Exercise | Copy out the data word for word. The images are not part of the copy.

Data supplied |
◆ ◆ ◆ ◆ ◆

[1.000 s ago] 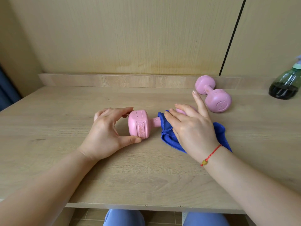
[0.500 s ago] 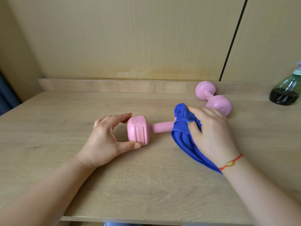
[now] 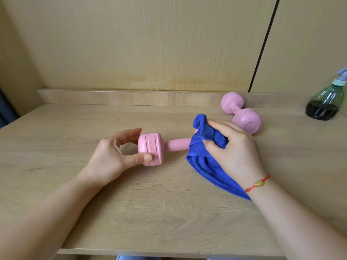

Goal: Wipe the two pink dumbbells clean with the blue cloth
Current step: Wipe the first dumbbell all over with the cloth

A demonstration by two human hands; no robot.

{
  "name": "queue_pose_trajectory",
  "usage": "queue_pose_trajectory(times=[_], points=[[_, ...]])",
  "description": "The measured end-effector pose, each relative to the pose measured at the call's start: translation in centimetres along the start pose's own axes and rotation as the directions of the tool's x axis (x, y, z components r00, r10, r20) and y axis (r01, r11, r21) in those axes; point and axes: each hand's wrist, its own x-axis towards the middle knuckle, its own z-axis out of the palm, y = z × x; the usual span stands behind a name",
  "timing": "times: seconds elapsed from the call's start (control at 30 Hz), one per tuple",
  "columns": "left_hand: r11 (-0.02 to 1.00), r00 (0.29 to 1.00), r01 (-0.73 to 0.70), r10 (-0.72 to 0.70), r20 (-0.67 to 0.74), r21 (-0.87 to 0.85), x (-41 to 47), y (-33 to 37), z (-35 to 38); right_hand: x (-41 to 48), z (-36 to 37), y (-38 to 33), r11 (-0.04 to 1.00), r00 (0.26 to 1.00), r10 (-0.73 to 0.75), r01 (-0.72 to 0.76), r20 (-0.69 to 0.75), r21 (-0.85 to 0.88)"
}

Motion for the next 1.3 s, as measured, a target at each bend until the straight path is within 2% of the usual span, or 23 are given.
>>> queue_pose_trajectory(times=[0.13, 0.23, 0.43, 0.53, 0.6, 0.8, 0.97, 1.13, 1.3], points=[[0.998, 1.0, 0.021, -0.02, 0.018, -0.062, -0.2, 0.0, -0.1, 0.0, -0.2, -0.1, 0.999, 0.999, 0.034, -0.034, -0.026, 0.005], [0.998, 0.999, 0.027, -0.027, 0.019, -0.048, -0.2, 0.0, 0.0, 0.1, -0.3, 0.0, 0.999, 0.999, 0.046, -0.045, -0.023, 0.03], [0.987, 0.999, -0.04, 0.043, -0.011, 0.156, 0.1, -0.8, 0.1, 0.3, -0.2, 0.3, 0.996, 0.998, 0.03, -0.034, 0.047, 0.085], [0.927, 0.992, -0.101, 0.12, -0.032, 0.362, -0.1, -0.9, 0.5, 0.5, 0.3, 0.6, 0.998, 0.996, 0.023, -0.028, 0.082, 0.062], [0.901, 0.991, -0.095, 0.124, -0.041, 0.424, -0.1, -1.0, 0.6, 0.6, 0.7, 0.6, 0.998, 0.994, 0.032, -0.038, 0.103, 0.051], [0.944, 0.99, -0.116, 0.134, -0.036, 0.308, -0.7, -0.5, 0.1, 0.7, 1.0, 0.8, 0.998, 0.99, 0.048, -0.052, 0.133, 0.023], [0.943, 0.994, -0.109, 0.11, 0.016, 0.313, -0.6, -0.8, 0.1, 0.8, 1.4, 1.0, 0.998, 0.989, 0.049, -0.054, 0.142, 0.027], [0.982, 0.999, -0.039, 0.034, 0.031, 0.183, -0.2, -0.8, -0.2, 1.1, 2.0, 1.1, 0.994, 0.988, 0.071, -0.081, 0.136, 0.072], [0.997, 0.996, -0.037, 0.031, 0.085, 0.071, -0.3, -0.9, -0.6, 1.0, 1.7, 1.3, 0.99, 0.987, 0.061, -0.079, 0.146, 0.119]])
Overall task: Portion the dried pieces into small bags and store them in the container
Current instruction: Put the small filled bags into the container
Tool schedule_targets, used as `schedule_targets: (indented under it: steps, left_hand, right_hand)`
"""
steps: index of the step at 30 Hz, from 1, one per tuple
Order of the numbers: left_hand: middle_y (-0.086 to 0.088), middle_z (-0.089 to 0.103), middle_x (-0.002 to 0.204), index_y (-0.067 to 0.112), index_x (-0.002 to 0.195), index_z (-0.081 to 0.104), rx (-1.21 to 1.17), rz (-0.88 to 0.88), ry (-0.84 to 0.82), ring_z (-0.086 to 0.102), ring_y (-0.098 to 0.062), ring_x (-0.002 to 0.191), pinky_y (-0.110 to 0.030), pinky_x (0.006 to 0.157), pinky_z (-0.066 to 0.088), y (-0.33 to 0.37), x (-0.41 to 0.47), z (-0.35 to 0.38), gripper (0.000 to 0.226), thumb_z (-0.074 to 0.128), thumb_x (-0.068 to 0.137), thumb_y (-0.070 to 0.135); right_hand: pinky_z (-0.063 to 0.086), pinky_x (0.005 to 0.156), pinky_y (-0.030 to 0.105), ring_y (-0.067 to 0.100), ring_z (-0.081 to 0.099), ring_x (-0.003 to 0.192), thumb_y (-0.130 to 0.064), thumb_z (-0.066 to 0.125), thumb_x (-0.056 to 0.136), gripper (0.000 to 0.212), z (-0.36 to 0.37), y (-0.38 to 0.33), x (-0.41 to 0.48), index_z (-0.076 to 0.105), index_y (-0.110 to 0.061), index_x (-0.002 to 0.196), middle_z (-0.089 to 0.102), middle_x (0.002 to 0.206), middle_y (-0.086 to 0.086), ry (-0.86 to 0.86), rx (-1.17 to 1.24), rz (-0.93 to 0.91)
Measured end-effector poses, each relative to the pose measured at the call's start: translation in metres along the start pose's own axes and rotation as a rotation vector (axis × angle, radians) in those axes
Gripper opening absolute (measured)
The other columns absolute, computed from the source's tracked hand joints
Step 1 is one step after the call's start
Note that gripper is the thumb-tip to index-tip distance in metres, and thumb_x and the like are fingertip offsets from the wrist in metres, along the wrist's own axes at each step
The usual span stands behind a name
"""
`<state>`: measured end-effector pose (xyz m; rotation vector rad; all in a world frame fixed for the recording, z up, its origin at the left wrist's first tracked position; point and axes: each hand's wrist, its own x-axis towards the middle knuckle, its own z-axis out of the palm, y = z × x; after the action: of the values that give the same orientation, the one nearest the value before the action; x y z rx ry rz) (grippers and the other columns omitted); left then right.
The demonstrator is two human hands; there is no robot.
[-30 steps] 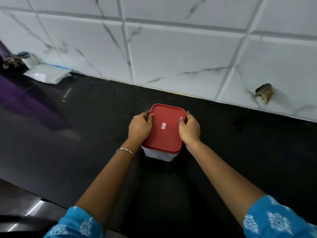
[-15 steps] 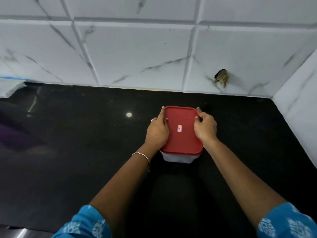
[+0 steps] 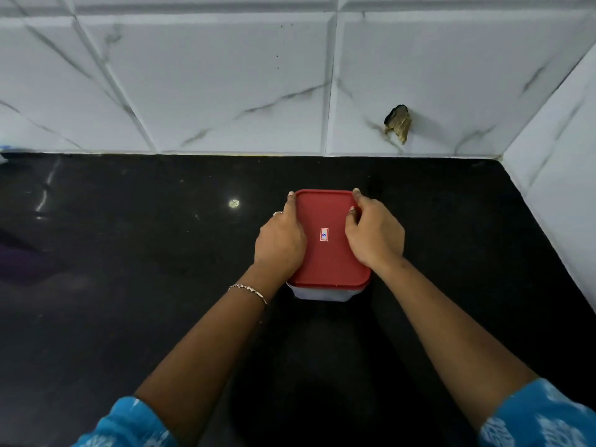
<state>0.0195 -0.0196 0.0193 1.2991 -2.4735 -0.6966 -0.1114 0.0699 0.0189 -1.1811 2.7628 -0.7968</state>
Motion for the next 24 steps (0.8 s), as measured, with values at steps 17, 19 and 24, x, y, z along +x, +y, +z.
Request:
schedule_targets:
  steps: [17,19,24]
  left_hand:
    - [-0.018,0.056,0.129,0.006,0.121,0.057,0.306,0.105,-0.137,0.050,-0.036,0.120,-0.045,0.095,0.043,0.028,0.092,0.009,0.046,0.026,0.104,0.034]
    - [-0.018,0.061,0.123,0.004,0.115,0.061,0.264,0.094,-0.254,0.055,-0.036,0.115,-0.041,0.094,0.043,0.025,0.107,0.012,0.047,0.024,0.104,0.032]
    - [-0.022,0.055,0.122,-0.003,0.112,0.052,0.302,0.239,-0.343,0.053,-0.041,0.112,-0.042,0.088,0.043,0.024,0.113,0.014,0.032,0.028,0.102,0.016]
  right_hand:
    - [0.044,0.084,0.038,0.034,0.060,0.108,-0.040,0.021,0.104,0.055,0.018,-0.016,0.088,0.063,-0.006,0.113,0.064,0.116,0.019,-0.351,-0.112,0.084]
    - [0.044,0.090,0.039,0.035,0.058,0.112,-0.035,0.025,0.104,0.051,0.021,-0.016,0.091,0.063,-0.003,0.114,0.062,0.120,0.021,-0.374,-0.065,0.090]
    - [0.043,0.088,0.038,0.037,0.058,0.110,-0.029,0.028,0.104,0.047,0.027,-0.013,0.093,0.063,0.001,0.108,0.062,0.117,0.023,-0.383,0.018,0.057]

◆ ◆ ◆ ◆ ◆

Final answer |
[1.000 s ago] 
[0.500 s ago] 
[now] 

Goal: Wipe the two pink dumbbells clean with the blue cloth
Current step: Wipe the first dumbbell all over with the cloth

A demonstration by two human hands; no robot.

{
  "name": "queue_pose_trajectory",
  "usage": "queue_pose_trajectory(times=[_], points=[[_, ...]])",
  "description": "The measured end-effector pose, each relative to the pose measured at the call's start: translation in centimetres along the start pose's own axes and rotation as the directions of the tool's x axis (x, y, z components r00, r10, r20) and y axis (r01, r11, r21) in those axes; point and axes: each hand's wrist, its own x-axis towards the middle knuckle, its own z-axis out of the palm, y = z × x; the usual span stands behind a name",
  "timing": "times: seconds elapsed from the call's start (control at 30 Hz), one per tuple",
  "columns": "left_hand: r11 (-0.02 to 1.00), r00 (0.29 to 1.00), r01 (-0.73 to 0.70), r10 (-0.72 to 0.70), r20 (-0.67 to 0.74), r21 (-0.87 to 0.85), x (-41 to 47), y (-33 to 37), z (-35 to 38); right_hand: x (-41 to 48), z (-36 to 37), y (-38 to 33), r11 (-0.04 to 1.00), r00 (0.26 to 1.00), r10 (-0.73 to 0.75), r01 (-0.72 to 0.76), r20 (-0.69 to 0.75), r21 (-0.85 to 0.88)"
}

Motion for the next 1.3 s, as measured, a target at each bend until the straight path is within 2% of the usual span, or 23 are given.
>>> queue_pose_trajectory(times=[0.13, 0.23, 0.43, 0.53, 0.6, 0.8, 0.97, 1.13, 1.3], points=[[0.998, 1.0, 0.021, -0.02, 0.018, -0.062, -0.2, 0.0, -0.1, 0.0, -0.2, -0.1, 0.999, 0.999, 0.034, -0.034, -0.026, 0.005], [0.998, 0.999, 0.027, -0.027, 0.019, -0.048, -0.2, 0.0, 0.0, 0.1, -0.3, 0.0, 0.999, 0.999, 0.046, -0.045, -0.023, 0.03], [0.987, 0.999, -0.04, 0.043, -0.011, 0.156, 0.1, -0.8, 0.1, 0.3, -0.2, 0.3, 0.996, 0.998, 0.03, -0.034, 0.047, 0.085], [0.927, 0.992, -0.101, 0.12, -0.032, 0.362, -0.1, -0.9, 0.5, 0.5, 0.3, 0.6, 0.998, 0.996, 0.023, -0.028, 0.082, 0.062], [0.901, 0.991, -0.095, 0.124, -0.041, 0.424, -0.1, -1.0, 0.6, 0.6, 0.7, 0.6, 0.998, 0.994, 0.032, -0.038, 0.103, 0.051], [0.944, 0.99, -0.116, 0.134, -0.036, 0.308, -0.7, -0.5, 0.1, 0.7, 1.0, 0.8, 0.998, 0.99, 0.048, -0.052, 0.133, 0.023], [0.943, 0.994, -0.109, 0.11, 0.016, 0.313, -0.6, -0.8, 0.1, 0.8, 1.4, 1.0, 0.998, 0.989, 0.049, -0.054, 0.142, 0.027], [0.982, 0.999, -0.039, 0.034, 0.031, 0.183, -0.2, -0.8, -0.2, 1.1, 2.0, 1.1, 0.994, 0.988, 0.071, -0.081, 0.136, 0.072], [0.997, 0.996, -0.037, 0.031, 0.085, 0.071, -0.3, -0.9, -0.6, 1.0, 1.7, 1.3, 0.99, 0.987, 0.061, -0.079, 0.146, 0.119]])
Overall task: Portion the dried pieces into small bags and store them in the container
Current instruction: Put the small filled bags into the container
Tool schedule_targets, used as `schedule_targets: (indented under it: steps, left_hand, right_hand)`
"""
steps: index of the step at 30 Hz, from 1, one per tuple
Order of the numbers: left_hand: middle_y (-0.086 to 0.088), middle_z (-0.089 to 0.103), middle_x (-0.002 to 0.204), index_y (-0.067 to 0.112), index_x (-0.002 to 0.195), index_z (-0.081 to 0.104), rx (-1.21 to 1.17), rz (-0.88 to 0.88), ry (-0.84 to 0.82), ring_z (-0.086 to 0.102), ring_y (-0.098 to 0.062), ring_x (-0.002 to 0.191), pinky_y (-0.110 to 0.030), pinky_x (0.006 to 0.157), pinky_z (-0.066 to 0.088), y (-0.33 to 0.37), x (-0.41 to 0.47), z (-0.35 to 0.38), gripper (0.000 to 0.226), thumb_z (-0.074 to 0.128), thumb_x (-0.068 to 0.137), thumb_y (-0.070 to 0.135); right_hand: pinky_z (-0.063 to 0.086), pinky_x (0.005 to 0.156), pinky_y (-0.030 to 0.105), ring_y (-0.067 to 0.100), ring_z (-0.081 to 0.099), ring_x (-0.003 to 0.192), thumb_y (-0.130 to 0.064), thumb_z (-0.066 to 0.125), thumb_x (-0.056 to 0.136), gripper (0.000 to 0.212), z (-0.36 to 0.37), y (-0.38 to 0.33), x (-0.41 to 0.48), index_z (-0.076 to 0.105), index_y (-0.110 to 0.061), index_x (-0.002 to 0.196), middle_z (-0.089 to 0.102), middle_x (0.002 to 0.206), middle_y (-0.086 to 0.086), ry (-0.86 to 0.86), rx (-1.17 to 1.24), rz (-0.93 to 0.91)
Measured end-effector poses, each relative to the pose measured at the call's start: translation in metres along the start pose's own axes and rotation as a rotation vector (axis × angle, radians) in those axes
Gripper opening absolute (measured)
The other columns absolute, computed from the source's tracked hand joints
Step 1 is one step after the call's start
Note that gripper is the thumb-tip to index-tip distance in metres, and thumb_x and the like are fingertip offsets from the wrist in metres, along the wrist's own axes at each step
The usual span stands behind a name
"""
`<state>`: measured end-effector pose (xyz m; rotation vector rad; all in a world frame fixed for the recording, z up, its origin at the left wrist's first tracked position; point and axes: each hand's wrist, its own x-axis towards the middle knuckle, its own z-axis out of the palm, y = z × x; after the action: of the values that give the same orientation, the one nearest the value before the action; x y z rx ry rz) (grippers and the other columns omitted); left then right.
The demonstrator is two human hands; there is no robot.
[-30 steps] 
[-15 steps] 
[+0 steps] 
<state>0.0195 -0.0196 0.0193 1.2991 -2.4735 -0.6966 -0.1114 0.0699 0.0189 -1.1811 2.7628 -0.7968</state>
Motion for the next 24 steps (0.8 s), as measured, with values at steps 17, 19 and 24, x, y, z along +x, +y, +z.
Request:
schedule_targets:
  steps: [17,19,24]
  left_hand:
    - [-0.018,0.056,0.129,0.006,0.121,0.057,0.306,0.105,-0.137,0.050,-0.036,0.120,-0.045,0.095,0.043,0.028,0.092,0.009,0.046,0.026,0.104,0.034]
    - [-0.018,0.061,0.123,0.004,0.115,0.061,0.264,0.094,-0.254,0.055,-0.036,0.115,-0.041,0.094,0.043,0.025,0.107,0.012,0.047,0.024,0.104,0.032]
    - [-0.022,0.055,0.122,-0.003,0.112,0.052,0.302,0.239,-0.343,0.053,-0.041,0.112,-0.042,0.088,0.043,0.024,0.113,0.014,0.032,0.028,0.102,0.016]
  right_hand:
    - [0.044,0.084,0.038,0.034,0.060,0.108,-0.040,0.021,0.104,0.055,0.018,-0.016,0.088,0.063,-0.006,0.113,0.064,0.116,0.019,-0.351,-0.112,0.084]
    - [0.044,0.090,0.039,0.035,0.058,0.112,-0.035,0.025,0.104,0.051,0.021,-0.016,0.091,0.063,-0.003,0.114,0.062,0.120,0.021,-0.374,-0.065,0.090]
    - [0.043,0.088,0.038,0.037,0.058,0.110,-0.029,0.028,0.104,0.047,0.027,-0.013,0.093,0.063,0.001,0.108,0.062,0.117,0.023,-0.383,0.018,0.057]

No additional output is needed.